◆ WHAT YOU WILL DO:
Only the final stretch of the data is wanted: reproduce the line containing "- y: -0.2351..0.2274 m" and each line after it, exactly.
___
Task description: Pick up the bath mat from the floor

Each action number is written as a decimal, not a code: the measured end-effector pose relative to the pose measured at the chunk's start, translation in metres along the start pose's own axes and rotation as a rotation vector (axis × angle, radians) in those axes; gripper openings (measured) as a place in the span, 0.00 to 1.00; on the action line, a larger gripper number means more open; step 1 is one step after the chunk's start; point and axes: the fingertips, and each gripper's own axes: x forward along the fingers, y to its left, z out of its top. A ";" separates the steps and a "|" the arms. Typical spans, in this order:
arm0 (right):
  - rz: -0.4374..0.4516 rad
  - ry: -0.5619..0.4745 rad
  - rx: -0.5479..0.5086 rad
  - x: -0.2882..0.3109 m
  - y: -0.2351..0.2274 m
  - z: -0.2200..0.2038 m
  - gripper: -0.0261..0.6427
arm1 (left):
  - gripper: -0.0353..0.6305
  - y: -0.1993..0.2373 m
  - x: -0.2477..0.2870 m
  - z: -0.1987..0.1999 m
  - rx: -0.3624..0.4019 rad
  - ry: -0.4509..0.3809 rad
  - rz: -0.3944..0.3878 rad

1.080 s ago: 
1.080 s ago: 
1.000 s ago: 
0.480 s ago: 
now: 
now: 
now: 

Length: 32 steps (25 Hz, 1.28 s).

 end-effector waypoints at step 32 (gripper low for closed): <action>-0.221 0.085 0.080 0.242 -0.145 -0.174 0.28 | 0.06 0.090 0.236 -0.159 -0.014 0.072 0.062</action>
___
◆ RESPONSE TO THIS EXERCISE:
  - y: -0.2351..0.2274 m
  - z: -0.2200..0.2038 m
  - gripper: -0.0261..0.6427
arm1 (left):
  - gripper: -0.0353..0.6305
  - y: -0.1993..0.2373 m
  - x: -0.2477..0.2870 m
  - z: -0.1987..0.1999 m
  - rx: -0.3624..0.4019 rad
  - ry: -0.4509..0.3809 rad
  - rz: -0.3944..0.3878 rad

1.080 s ago: 
1.080 s ago: 
1.000 s ago: 
0.480 s ago: 
now: 
now: 
now: 

Length: 32 steps (25 Hz, 1.28 s).

 end-effector waypoints at step 32 (gripper low for closed): <action>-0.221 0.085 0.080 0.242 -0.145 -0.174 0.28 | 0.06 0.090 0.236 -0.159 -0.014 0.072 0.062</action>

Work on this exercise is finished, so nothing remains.